Work request: Go over the data below line by line, and state how many lines contain the string "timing". Give the number only.
Data provided section start
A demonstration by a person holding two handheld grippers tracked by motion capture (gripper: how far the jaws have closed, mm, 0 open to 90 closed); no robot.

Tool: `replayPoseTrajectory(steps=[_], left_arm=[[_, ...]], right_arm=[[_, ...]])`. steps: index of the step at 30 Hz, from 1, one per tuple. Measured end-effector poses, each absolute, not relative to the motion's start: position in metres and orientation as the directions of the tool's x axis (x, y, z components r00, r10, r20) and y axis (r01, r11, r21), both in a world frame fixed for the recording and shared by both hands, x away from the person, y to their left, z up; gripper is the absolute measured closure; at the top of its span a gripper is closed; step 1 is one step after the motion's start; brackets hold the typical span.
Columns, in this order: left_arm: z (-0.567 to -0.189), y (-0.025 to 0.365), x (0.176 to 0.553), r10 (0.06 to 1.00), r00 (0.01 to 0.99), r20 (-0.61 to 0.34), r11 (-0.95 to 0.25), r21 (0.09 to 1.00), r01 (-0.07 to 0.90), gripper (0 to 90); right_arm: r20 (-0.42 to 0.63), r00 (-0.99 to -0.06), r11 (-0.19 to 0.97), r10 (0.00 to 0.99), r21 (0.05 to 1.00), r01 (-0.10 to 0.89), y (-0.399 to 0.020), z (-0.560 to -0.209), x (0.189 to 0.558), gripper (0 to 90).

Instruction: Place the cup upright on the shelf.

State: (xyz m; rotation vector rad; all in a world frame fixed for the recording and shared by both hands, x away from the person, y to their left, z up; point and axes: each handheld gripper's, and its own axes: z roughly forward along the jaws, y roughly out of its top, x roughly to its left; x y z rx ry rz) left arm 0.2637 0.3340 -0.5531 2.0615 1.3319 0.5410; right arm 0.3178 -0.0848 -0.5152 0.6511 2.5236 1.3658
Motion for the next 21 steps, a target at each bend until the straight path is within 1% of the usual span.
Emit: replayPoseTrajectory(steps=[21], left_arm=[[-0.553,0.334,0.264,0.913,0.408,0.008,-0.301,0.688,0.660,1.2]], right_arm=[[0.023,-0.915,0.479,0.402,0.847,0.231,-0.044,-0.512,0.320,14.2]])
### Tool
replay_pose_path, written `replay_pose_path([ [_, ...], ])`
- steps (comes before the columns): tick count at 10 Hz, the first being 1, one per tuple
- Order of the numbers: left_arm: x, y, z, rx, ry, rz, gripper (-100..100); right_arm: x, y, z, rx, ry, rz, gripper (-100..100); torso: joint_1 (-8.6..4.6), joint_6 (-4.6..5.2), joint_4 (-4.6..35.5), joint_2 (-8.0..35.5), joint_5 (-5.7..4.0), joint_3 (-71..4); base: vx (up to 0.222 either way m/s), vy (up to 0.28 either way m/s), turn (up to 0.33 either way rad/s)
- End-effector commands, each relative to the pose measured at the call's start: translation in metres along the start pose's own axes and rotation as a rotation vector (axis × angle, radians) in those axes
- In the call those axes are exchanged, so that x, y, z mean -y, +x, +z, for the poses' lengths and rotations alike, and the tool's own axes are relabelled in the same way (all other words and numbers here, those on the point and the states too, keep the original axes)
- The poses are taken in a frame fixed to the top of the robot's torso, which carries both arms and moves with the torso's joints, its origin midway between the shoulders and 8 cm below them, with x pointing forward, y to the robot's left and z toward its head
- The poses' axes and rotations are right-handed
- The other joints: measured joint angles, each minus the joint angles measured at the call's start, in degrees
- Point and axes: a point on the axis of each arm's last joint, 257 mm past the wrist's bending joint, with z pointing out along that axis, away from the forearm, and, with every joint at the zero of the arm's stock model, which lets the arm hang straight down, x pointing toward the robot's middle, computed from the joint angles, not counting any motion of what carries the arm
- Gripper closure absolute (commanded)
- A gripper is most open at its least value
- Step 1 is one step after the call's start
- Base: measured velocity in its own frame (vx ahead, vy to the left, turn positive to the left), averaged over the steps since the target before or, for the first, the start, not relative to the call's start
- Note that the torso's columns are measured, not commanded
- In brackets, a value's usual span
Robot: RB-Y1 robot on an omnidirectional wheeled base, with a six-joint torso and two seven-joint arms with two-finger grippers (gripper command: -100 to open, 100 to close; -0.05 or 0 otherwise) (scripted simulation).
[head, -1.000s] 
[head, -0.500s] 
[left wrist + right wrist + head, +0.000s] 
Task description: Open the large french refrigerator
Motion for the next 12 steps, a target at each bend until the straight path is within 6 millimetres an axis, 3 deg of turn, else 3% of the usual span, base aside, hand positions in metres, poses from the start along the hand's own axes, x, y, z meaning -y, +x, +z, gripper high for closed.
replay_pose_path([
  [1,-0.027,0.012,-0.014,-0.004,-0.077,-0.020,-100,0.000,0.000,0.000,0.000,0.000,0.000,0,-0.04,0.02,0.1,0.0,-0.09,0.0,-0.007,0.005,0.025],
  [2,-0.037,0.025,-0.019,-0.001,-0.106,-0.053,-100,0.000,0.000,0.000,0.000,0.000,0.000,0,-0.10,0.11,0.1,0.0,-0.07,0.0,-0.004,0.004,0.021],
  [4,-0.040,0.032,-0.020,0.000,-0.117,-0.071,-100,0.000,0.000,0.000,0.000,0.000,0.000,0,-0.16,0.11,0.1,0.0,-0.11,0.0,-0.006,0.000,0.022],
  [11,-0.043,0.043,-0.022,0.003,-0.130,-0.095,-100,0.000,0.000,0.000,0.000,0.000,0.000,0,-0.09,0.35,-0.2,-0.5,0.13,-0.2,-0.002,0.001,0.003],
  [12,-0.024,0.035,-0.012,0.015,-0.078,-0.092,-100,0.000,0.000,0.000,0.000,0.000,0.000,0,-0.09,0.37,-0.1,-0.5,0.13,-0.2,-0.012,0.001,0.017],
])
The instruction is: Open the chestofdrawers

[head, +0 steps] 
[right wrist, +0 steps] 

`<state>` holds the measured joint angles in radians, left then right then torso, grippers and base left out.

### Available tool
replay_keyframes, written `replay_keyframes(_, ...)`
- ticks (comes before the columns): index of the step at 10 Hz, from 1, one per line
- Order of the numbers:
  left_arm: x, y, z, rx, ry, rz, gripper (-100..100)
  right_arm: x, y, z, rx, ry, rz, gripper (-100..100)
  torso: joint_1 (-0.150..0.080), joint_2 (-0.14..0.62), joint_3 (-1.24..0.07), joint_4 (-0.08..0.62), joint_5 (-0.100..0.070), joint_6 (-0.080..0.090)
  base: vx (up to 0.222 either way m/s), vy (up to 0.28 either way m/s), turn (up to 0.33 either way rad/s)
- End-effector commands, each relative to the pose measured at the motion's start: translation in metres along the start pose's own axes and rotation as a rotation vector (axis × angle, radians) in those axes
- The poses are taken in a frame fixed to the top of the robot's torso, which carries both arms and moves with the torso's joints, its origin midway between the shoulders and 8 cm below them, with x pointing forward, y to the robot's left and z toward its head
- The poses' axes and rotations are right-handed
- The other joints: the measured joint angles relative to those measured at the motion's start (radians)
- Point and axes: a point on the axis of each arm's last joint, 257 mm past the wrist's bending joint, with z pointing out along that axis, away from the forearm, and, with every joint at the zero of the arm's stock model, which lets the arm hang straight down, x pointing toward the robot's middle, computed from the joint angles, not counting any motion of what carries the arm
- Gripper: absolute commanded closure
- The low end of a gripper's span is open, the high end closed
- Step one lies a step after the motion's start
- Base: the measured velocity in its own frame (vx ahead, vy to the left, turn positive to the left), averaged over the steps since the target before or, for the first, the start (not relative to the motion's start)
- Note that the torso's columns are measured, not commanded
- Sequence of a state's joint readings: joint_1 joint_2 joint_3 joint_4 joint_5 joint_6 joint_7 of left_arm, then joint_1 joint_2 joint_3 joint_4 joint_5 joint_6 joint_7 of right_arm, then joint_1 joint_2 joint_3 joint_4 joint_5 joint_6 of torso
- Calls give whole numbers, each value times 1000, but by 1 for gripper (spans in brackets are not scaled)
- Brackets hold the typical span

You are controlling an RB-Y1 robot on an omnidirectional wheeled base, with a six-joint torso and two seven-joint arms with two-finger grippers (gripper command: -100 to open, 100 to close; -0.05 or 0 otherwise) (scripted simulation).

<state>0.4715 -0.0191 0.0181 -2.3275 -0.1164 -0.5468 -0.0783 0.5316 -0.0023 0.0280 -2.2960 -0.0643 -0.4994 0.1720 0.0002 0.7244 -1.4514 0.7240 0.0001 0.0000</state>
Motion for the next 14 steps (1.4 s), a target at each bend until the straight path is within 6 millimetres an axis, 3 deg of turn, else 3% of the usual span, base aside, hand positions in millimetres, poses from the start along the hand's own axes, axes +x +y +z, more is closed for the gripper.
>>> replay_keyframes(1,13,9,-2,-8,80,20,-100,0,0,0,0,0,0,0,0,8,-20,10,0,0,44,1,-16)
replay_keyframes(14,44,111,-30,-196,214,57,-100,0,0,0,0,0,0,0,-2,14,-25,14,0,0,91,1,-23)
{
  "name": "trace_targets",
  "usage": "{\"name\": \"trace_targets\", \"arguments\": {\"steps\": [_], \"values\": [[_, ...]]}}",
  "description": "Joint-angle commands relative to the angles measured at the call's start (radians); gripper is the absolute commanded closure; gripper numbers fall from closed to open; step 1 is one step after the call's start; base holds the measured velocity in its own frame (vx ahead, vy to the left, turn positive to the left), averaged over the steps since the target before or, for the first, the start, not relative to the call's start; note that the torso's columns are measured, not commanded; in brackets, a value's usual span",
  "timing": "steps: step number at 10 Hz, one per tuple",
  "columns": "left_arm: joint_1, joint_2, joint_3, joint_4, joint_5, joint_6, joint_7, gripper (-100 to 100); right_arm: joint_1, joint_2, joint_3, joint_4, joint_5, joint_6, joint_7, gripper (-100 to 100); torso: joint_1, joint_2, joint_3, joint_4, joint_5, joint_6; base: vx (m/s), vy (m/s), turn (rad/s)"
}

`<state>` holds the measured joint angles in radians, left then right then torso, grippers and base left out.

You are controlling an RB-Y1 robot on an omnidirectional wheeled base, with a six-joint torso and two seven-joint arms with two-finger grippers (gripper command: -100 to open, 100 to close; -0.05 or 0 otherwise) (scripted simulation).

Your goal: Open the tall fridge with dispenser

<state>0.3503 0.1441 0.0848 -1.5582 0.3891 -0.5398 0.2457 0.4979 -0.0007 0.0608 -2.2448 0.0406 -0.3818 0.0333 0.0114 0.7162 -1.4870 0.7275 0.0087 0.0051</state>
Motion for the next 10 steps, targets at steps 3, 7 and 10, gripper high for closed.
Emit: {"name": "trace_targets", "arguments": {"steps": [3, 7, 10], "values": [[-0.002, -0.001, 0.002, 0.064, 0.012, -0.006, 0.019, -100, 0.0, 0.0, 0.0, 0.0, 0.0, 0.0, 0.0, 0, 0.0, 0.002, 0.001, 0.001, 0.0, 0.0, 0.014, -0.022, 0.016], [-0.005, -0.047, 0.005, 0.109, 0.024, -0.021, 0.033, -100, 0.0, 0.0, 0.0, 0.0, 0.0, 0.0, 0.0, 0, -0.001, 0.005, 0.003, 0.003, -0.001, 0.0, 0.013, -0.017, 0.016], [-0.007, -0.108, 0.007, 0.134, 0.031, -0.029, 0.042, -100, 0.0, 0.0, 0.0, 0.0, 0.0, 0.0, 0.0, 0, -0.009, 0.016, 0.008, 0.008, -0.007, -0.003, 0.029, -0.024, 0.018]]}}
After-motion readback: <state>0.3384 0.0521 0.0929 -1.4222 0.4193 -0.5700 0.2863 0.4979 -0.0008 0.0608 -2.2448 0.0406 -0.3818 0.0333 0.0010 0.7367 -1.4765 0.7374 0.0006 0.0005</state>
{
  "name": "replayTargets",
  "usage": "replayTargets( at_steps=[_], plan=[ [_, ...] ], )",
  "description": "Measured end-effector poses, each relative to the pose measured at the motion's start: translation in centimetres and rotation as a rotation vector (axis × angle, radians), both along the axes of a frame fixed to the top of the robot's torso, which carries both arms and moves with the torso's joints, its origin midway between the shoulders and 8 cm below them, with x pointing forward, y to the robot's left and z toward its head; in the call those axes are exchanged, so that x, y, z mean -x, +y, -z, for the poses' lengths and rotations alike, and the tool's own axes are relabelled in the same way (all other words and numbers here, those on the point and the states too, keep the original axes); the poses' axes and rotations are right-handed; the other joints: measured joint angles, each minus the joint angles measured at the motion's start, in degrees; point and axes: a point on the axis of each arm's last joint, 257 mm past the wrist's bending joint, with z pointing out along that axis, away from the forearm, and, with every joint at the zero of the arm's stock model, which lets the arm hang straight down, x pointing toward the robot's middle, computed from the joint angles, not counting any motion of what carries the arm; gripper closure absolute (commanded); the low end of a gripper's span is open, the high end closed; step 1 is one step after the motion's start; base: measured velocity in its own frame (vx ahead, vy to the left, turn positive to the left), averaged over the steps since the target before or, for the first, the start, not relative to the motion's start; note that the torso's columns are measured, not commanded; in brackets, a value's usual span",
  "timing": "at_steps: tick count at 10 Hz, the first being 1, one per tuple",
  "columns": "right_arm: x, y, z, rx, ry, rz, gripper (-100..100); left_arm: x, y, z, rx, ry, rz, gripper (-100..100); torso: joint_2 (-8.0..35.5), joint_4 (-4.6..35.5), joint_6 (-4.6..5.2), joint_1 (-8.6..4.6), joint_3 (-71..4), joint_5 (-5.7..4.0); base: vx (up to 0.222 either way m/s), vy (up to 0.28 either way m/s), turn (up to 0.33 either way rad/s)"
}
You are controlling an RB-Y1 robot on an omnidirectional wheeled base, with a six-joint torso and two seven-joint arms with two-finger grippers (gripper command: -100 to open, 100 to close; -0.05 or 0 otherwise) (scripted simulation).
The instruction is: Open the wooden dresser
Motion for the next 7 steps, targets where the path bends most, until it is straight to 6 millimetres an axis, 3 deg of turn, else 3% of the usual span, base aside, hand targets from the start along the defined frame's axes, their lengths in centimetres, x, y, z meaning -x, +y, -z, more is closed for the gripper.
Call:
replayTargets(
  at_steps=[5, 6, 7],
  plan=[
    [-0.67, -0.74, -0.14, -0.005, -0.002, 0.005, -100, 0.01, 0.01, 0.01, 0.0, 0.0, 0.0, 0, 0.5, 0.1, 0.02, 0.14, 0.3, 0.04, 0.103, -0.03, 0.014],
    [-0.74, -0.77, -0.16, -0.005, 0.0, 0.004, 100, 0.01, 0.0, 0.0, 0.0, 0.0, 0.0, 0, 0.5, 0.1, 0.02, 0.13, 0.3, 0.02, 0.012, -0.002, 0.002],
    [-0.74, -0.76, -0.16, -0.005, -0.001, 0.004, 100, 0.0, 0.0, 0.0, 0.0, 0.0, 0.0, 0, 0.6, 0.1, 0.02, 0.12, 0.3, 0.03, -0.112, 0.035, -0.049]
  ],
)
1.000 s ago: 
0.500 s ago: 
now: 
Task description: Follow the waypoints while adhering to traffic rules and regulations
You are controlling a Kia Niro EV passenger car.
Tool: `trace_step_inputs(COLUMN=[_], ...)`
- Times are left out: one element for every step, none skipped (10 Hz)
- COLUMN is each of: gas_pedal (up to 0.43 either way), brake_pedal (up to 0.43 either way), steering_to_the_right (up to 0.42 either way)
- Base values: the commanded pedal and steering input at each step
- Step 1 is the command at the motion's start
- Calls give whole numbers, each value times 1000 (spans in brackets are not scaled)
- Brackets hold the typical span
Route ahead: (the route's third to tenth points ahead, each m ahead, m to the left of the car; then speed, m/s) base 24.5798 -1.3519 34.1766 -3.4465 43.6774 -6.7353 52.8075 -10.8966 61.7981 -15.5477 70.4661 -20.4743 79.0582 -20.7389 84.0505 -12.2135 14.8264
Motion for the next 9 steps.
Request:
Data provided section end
Answer section: 2